● Exercise details
Give the data again exactly as written, without any of its pictures.

● Given information
■ ■ ■ ■

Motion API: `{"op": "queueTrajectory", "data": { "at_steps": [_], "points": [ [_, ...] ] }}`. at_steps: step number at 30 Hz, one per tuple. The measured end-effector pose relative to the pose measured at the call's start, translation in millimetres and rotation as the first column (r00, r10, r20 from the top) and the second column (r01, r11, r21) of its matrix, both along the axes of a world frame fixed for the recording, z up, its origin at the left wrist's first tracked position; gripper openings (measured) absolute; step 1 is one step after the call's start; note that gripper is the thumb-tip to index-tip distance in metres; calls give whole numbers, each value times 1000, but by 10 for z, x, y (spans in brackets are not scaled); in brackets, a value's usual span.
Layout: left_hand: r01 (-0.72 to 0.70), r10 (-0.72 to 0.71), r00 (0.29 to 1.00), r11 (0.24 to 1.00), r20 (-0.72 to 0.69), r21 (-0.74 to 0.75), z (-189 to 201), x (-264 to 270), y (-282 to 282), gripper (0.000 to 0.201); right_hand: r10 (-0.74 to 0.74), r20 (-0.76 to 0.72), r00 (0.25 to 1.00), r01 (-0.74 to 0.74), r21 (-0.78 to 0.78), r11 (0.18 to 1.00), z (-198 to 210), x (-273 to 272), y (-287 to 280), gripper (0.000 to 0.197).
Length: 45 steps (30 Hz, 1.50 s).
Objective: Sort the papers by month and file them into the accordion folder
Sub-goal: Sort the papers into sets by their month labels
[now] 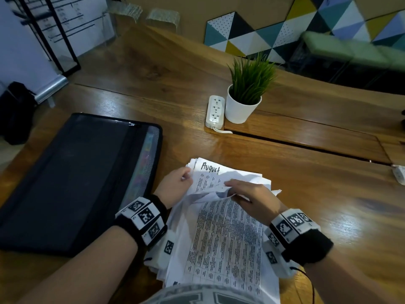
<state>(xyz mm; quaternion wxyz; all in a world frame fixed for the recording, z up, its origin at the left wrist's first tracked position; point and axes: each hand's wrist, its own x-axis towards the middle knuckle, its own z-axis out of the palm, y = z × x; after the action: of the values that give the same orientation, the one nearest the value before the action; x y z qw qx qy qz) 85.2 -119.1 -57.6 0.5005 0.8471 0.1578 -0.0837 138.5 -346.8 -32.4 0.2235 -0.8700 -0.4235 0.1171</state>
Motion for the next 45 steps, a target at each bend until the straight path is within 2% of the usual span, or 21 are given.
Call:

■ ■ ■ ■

● Answer section
Motion API: `{"op": "queueTrajectory", "data": { "at_steps": [_], "points": [ [_, ...] ] }}`. at_steps: step number at 30 Hz, one per tuple. The measured end-effector pose relative to the pose measured at the call's start, translation in millimetres and rotation as the first column (r00, r10, r20 from the top) and the second column (r01, r11, r21) of its matrix, both along the axes of a world frame fixed for the recording, z up, its origin at the left wrist's first tracked position; gripper openings (measured) absolute; step 1 is one step after the call's start; note that gripper is the thumb-tip to index-tip distance in metres; calls give whole numbers, each value times 1000, but by 10 for z, x, y (spans in brackets are not scaled); in brackets, a value's usual span.
Layout: left_hand: r01 (-0.72 to 0.70), r10 (-0.72 to 0.71), r00 (0.29 to 1.00), r11 (0.24 to 1.00), r20 (-0.72 to 0.69), r21 (-0.74 to 0.75), z (-189 to 201), x (-264 to 270), y (-282 to 282), gripper (0.000 to 0.201); right_hand: r10 (-0.74 to 0.74), r20 (-0.76 to 0.72), r00 (0.25 to 1.00), r01 (-0.74 to 0.74), r21 (-0.78 to 0.78), r11 (0.18 to 1.00), z (-198 to 210), x (-273 to 272), y (-287 to 280), gripper (0.000 to 0.197).
Length: 45 steps (30 Hz, 1.50 s).
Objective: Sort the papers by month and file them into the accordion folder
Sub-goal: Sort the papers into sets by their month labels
[now] 
<state>(xyz mm; quaternion wxyz; all in a world frame fixed for the recording, z up, its origin at the left wrist's first tracked position; point and axes: each hand's wrist, its own x-axis towards the middle knuckle, its own z-axis out of the palm, y = z × x; after the action: of the values that give the same orientation, the one nearest the value before the action; x y z qw qx qy qz) 85.2 -119.1 -57.6 0.5005 0.8471 0.1578 -0.0837 138.5 -346.8 -32.4 0.2235 -0.8700 -0.4235 0.1171</state>
Motion for the next 45 steps, a target at each bend until the straight path is within 2% of the usual span, or 21 are given.
Call:

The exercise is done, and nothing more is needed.